There are no chicken kennels either — though good friends or neighbors who don’t mind looking in on chicks could be one solution to that issue.
Jordan said he knows of neighborhoods that chip in on caring for a flock of chickens. That both increases the economy of scale, making it less expensive per egg, and means there’s always someone to step up and care for the birds when it’s vacation time.
More Than Price
Hemken and Jordan don’t necessarily raise their own chickens just to beat grocery store prices, though.
“Keeping chickens in the backyard, yes, does have more expensive eggs than (grocery store) models,” Hemken said. If that’s the deciding factor, money out of your wallet, then you probably should just buy it at the grocery store.”
But if one is interested in a higher quality egg from a healthier chicken, Hemken added, raising chickens can be a great way to go, so long as one is prepared for the work and understands what the chickens need.
Chickens do play well with gardens, Hemken said. In fact, that is why she initially wanted chickens. There was a grasshopper outbreak in Lander. She bought some chickens to using pesticides to rid her yard and garden of them. For her, the Farm fresh eggs were just a welcome byproduct of keeping chickens, and the bird droppings also help with fertilizer costs in her pastures.
Jordan, meanwhile, said studies have shown watching chickens run around is calming for people and can slow the heartbeat down. He believes that exposure to raising chickens can help teach children responsibility.
They’re also a way to be more self-reliant, for those interested in off-grid living. They are probably the easiest entry point for agricultural production as well.
“There are a lot of clubs and organizations where you can get help,” he said. “In most areas, the local vet will help you when it comes to any type of parasitic or viral outbreak in your production habitat.”

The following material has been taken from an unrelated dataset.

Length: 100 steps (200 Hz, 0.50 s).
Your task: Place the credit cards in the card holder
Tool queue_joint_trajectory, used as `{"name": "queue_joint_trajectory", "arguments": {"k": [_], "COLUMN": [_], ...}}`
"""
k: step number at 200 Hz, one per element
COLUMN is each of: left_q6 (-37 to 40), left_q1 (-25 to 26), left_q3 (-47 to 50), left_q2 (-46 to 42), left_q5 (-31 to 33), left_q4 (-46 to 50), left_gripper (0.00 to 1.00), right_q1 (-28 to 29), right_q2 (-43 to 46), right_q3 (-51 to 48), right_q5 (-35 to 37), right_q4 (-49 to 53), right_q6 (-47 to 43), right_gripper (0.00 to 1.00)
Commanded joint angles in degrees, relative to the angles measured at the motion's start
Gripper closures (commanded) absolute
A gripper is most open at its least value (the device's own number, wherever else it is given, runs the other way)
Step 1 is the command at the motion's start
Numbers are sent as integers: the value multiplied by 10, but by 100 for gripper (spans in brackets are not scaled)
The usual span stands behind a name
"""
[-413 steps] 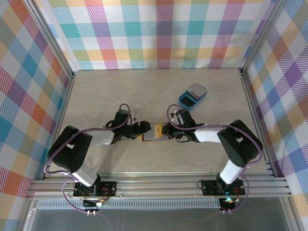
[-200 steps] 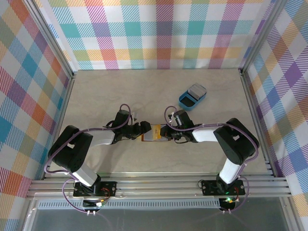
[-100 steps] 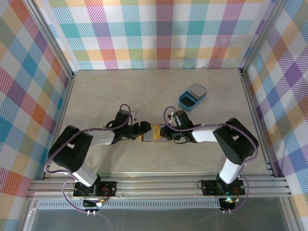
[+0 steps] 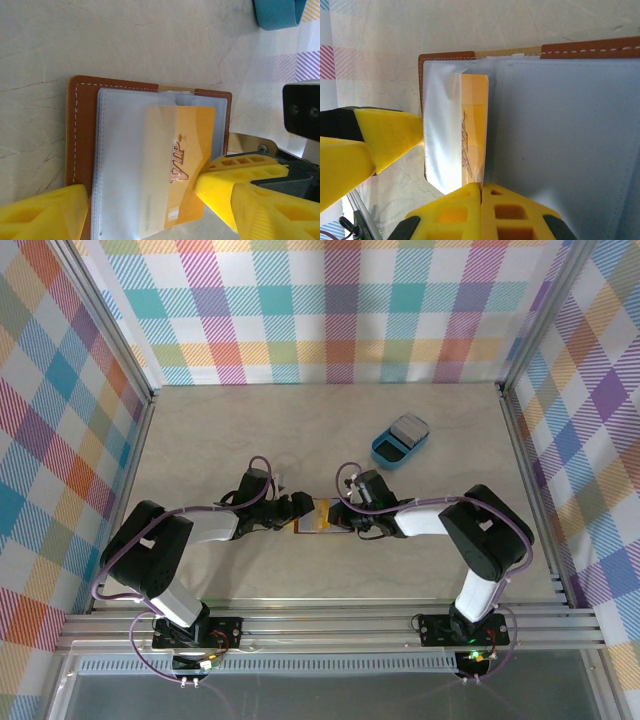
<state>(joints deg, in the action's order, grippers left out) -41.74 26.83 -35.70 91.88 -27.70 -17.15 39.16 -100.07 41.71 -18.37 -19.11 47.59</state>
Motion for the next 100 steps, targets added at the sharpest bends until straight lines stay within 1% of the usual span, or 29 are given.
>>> {"name": "queue_joint_trajectory", "arguments": {"k": [1,11,26,48,80,100], "left_q6": [-5,-5,-8,-19,-38,-41], "left_q1": [11,12,12,12,12,14], "left_q3": [12,13,14,20,30,33], "left_q2": [5,4,3,1,1,0], "left_q5": [0,1,4,17,12,12], "left_q4": [-11,-10,-9,-6,-27,-28], "left_gripper": [25,25,25,27,29,29], "right_q1": [13,13,13,13,14,14], "right_q2": [-16,-15,-8,15,57,90], "right_q3": [10,10,15,24,44,56], "right_q5": [3,4,11,30,59,94], "right_q4": [11,15,30,67,137,197], "right_q6": [8,9,6,-2,-17,-13], "right_gripper": [100,100,95,86,67,61]}}
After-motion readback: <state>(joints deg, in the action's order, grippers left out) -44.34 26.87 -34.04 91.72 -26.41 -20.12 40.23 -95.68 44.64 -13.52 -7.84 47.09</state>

But for beginners, or for someone who really wants to beat grocery store prices, Hempken has an entirely different recommendation. Quail.
More specifically, Texas A&M quail. These are a relatively large breed for quail, with white feathers, that begin laying eggs early in life. While larger than most breeds of quail, they are still much smaller than a chicken, and thus require a lot less space. They’re also quieter than chicken roosters.
Even apartment dwellers can keep quail, Jordan said.
“You can have quail in your closet,” he said. “You can produce 20 to 40 eggs a day with quail in a closet.”
Texas A&M birds are typically advertised as for meat, but make good layers, too, Jordan said. They start earlier than most other breeds of quail.
Ten quail will produce around 10 eggs each day, Jordan said. They would need to eat a 30-pound feed bag each month, which costs around $40. That puts the cost for feed for a dozen birds at around $1.72.
The eggs, meanwhile, do have higher protein density than chicken eggs, Jordan said, making it a more cost-effective egg in that respect.
Quail eggs have about 1.2 grams of protein in each egg, according to USDA stats. Quail eggs have more vitamin B12 than chicken eggs, according to USDA nutrition stats, though they don’t have as many omega 3 and 6 fatty acids. Nutrition sites suggest it takes about 3 quail eggs, which are smaller in size, to equal one chicken egg.
Quail, like chicken, can be culled on a regular basis for meat, too, which keeps egg production fresh.
“It’s extremely fun to make miniature, tiny deviled eggs,” Jordan said. “And it makes a great eggnog, with higher protein and better flavor.”
One thing both Hemken and Jordan both recommend for beginning chicken — or perhaps quail — growers, is to seek out mentors.
“Join a club, or some forum somewhere where you can ask questions,” Jordan said. “People get going with chickens, they can be a lot of fun. If you have kids, they sprung good responsibility.”